In these entries, tally the lines where "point" occurs. Respond with only the count.

________________

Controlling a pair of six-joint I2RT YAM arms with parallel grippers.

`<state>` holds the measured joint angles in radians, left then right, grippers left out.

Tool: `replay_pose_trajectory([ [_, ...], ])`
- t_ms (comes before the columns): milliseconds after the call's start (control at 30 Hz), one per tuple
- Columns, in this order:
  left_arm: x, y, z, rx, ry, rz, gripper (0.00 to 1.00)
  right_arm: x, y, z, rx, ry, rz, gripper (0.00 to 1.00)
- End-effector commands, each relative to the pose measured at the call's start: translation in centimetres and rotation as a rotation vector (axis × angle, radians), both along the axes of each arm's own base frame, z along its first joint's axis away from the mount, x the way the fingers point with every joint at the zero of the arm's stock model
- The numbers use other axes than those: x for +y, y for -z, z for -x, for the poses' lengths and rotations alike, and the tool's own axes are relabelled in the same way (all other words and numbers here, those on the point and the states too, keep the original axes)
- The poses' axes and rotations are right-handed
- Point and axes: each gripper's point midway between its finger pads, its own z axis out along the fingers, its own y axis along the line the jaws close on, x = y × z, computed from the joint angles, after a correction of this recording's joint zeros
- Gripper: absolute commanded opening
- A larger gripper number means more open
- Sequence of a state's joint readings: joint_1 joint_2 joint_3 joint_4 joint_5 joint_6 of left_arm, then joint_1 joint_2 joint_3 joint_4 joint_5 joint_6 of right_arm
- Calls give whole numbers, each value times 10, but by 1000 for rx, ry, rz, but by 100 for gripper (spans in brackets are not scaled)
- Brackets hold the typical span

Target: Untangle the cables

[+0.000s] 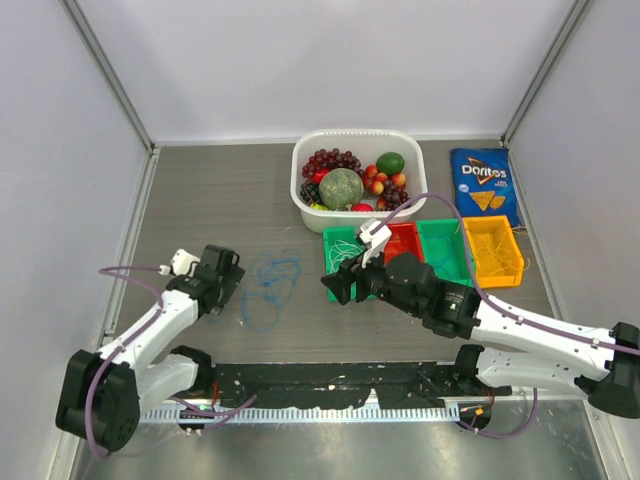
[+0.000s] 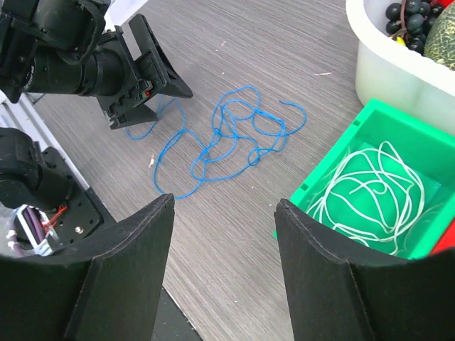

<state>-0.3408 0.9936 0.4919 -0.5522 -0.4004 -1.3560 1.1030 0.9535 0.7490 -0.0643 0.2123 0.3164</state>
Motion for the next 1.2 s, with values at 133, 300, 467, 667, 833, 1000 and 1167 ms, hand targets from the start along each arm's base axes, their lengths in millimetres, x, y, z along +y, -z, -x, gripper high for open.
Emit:
replay_pose_trajectory([
  [133, -32, 10, -33, -14, 38, 160, 67, -12, 14, -7, -25, 43, 79, 64],
  [300, -27, 10, -34, -23, 31, 141, 30, -14, 14, -8, -29, 52, 87, 64],
  [467, -2, -49, -31, -151, 27, 32, 0, -14, 16, -7, -22, 48, 101, 64],
  [667, -2, -159, -22, -458, 146, 32, 0, -6, 15, -7, -3, 35, 82, 64],
  [833, -10, -255, 3, -728, 254, 84, 0, 4, 16, -4, 27, 6, 74, 64],
  [1000, -28, -332, 28, -935, 403, 128, 0, 17, 13, 3, 54, -51, 48, 64],
  [1167, -36, -370, 48, -1005, 472, 168, 0, 33, -8, 6, 58, -97, -11, 68],
])
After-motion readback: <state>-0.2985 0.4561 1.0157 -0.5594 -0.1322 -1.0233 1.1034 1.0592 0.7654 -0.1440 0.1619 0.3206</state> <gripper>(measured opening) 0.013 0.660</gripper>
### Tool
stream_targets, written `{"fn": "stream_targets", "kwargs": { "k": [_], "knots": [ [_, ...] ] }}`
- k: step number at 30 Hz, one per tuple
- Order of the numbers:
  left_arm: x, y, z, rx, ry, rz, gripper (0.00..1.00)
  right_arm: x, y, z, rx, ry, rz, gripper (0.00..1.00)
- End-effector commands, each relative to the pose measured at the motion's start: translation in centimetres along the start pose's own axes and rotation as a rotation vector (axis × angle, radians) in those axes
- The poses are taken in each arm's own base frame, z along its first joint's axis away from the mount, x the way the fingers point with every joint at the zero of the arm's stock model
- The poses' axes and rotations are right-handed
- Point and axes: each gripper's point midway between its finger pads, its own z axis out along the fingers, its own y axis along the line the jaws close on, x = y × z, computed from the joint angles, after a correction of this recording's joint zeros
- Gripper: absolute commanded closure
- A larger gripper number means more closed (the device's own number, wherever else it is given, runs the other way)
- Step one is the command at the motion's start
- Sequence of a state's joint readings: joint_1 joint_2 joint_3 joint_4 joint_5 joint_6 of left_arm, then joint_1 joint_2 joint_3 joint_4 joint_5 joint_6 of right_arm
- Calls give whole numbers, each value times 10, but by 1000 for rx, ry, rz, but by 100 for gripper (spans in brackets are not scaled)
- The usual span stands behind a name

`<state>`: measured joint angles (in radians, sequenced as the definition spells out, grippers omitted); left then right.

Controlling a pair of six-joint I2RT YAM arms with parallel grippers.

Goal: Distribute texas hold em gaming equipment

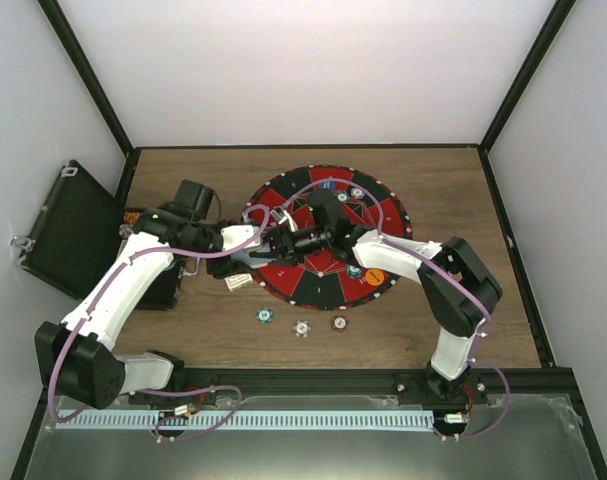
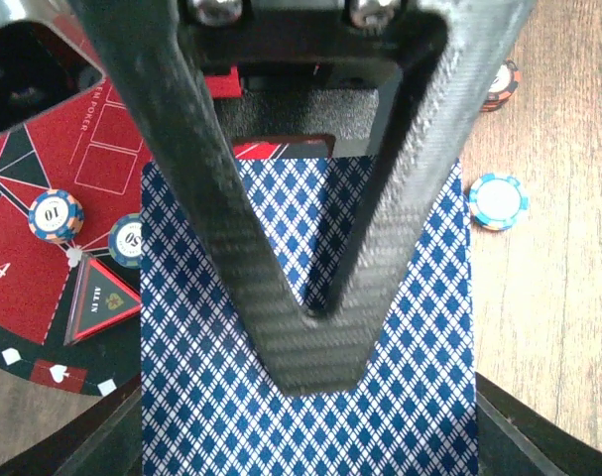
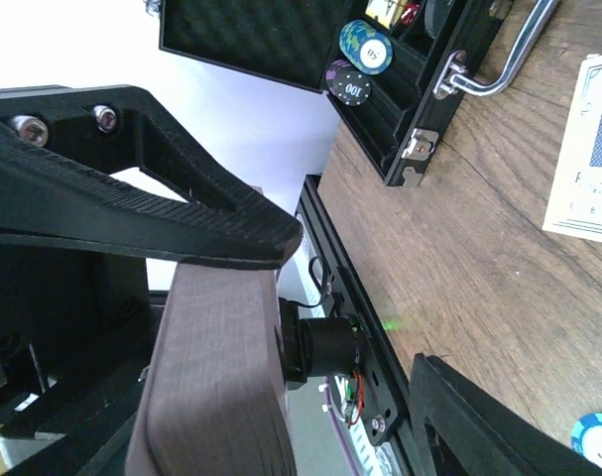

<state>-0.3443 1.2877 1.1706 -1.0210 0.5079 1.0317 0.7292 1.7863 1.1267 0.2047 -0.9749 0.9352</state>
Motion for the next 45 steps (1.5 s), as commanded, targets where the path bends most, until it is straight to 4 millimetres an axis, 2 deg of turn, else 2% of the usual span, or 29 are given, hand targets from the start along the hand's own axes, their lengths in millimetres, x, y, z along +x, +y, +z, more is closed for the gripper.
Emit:
{"fn": "stream_targets", "kwargs": {
  "k": [1,9,16,18,21,27,31,35,42,45],
  "knots": [
    [-14,2,-12,-13,-64,12,96,-3,1,-16,25,-24,-10,41],
    [-8,4,-9,-26,-53,4,96,-7,10,-22,15,-37,-21,45],
    [-1,7,-3,-39,-31,-1,96,-9,15,-27,37,-51,-35,58],
    [-1,6,-3,-38,-34,-3,96,-9,14,-26,43,-50,-28,55],
    [-4,7,-4,-36,-47,-5,96,-11,19,-17,28,-39,-40,44],
    [-4,8,-3,-29,-40,-13,96,-13,26,5,-7,-3,-44,41],
    [-2,8,-2,-28,-36,-16,96,-13,19,15,-2,13,-30,41],
    [-2,7,-3,-32,-34,-13,96,-14,6,14,27,8,-4,43],
    [-3,7,-5,-36,-36,-11,96,-16,-20,-10,80,-46,44,45],
    [-3,8,-6,-39,-37,-11,96,-15,-24,-19,90,-62,51,46]
  ]
}}
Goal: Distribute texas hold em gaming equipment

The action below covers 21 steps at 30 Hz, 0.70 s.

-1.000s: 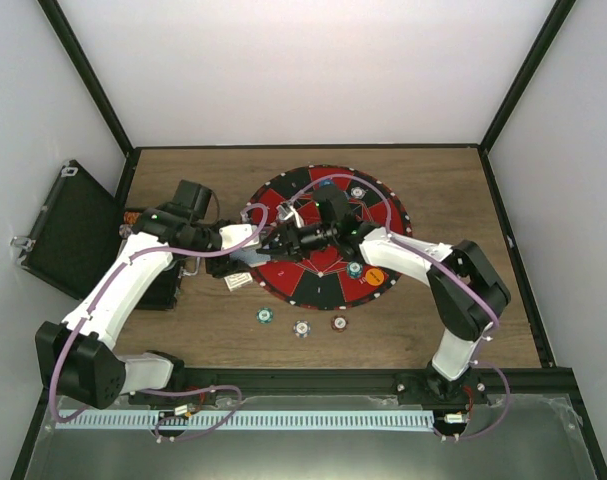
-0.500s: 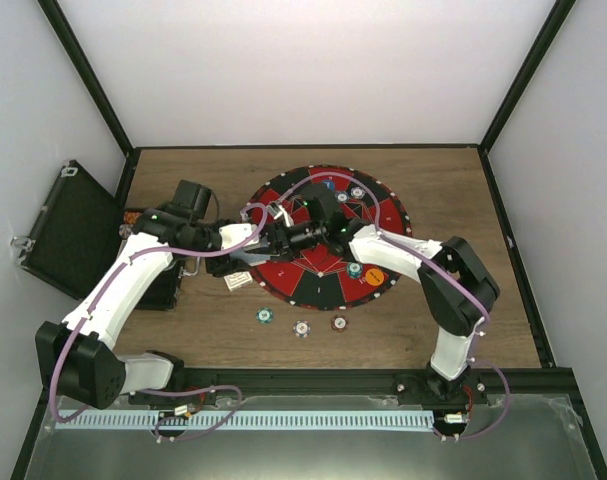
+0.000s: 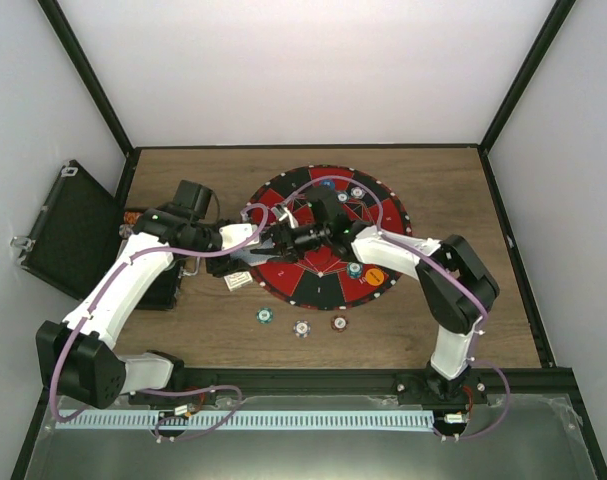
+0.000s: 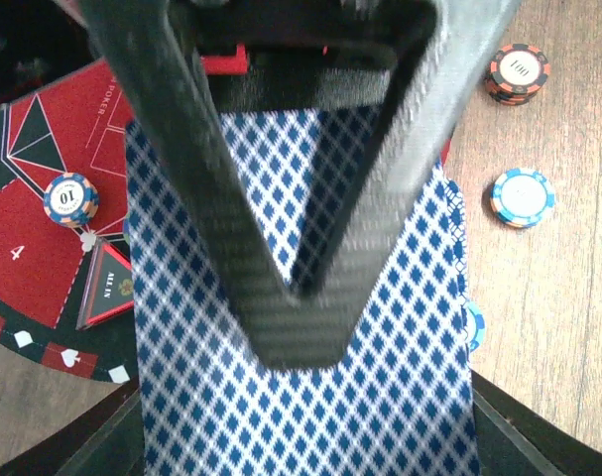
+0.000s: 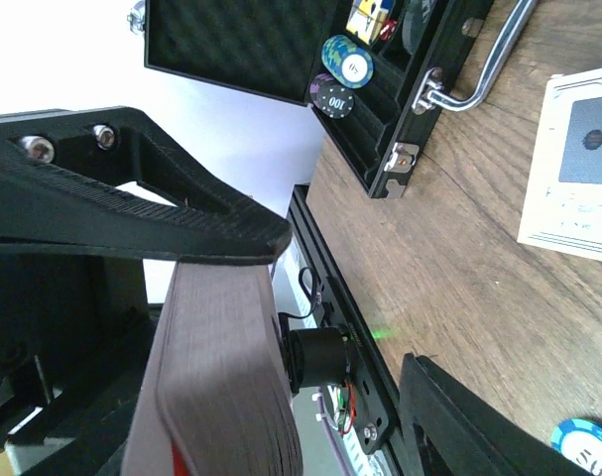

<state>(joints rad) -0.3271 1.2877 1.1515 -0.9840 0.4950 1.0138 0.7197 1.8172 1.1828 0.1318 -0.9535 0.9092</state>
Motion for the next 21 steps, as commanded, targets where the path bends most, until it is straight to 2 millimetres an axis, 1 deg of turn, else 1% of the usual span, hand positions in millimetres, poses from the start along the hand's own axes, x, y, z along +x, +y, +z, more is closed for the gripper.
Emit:
{"fn": "stream_targets", "kwargs": {
  "k": [1,7,11,13,16,19,21],
  "knots": [
    [-8,0,-7,-6,-41,11,96,-5,-17,-21,54,-54,35,46],
    [-7,2,-5,-6,-40,2,96,-8,8,-27,10,-64,-12,45],
    [-5,3,-4,-9,-32,-3,96,-8,20,-30,-3,-64,-32,43],
    [-4,4,-3,-10,-26,-2,96,-7,21,-32,6,-68,-39,43],
    [-3,4,-2,-7,-23,-4,96,-8,16,-35,48,-81,-42,44],
    [-3,4,-2,-7,-25,-6,96,-8,12,-35,60,-81,-32,49],
    [-2,4,-2,-6,-21,-8,96,-10,14,-36,61,-87,-34,55]
  ]
}}
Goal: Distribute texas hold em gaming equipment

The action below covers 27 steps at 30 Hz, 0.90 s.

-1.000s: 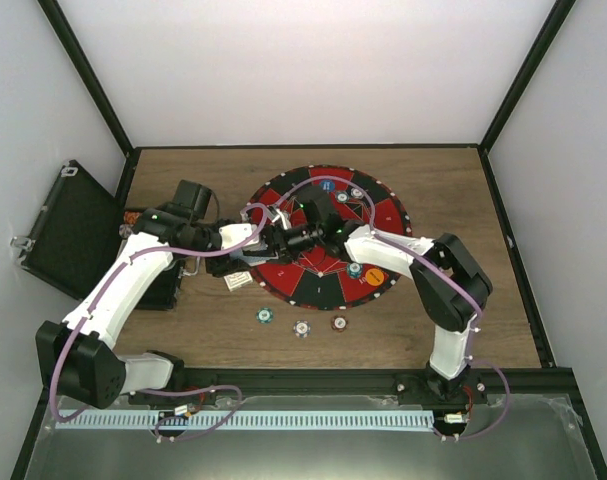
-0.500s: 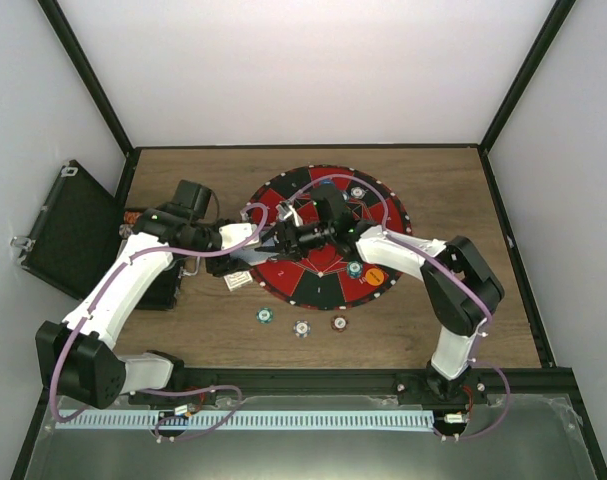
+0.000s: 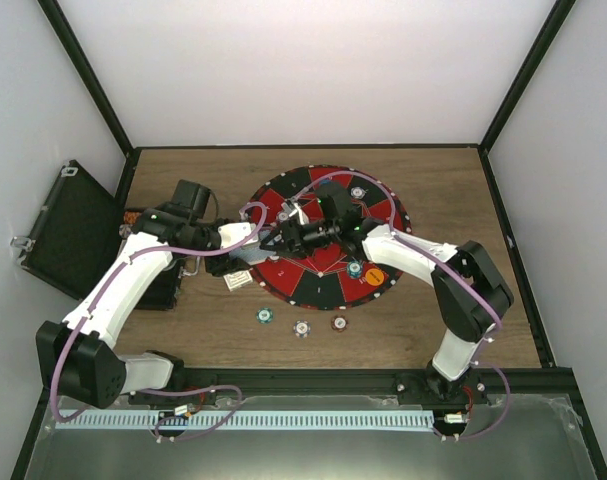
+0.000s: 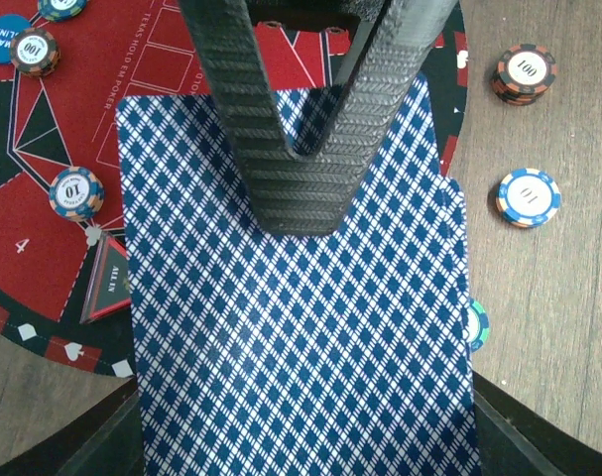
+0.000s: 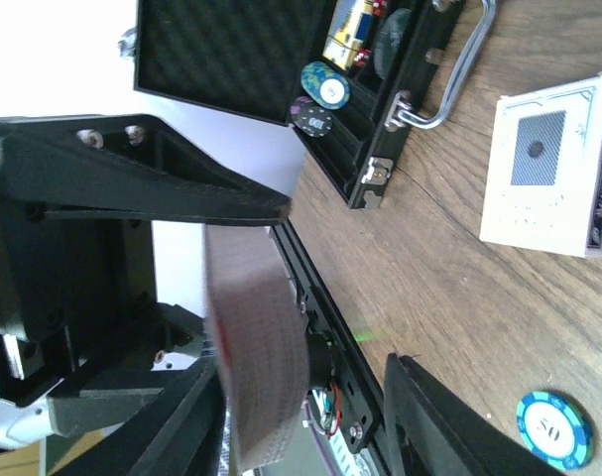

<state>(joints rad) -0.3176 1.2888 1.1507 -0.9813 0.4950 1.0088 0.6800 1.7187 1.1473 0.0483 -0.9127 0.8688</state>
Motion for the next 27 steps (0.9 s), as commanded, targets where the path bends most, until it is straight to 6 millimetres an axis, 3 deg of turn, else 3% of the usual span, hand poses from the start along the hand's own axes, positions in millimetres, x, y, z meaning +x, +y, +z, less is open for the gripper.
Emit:
{"fn": "stream_targets", "kwargs": {
  "k": [1,11,20,27],
  "knots": [
    [-4,2,-2,-2,-20,5,96,-8,9,-8,16,-29,-26,59],
    [3,3,3,6,1,-8,96,-10,20,-16,32,-43,-52,83],
    [5,3,4,5,7,-13,96,-9,22,-19,45,-48,-56,98],
    [13,3,7,5,27,-18,96,-10,22,-24,58,-55,-54,99]
  ]
}}
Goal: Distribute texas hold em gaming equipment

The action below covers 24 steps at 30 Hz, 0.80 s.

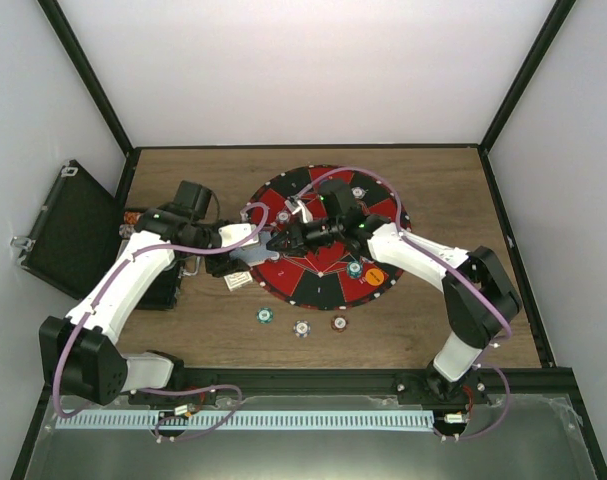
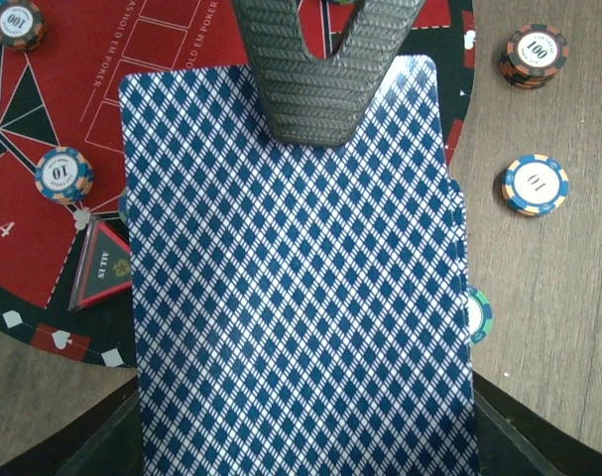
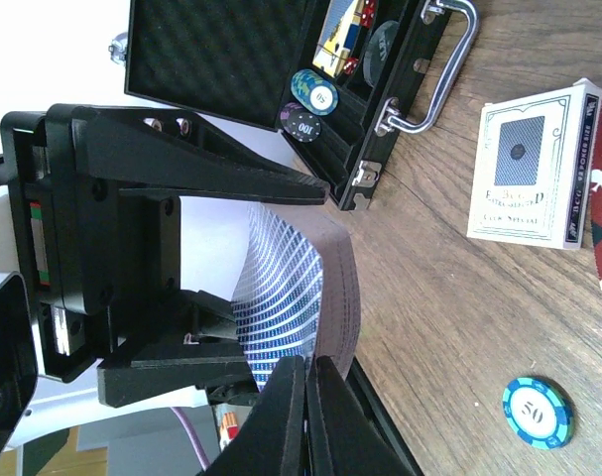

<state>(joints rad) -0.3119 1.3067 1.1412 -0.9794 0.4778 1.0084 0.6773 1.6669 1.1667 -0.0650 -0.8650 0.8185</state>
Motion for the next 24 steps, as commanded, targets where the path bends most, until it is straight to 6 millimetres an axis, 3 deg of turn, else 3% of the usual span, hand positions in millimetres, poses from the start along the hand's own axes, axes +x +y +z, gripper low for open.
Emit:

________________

→ Task answer:
5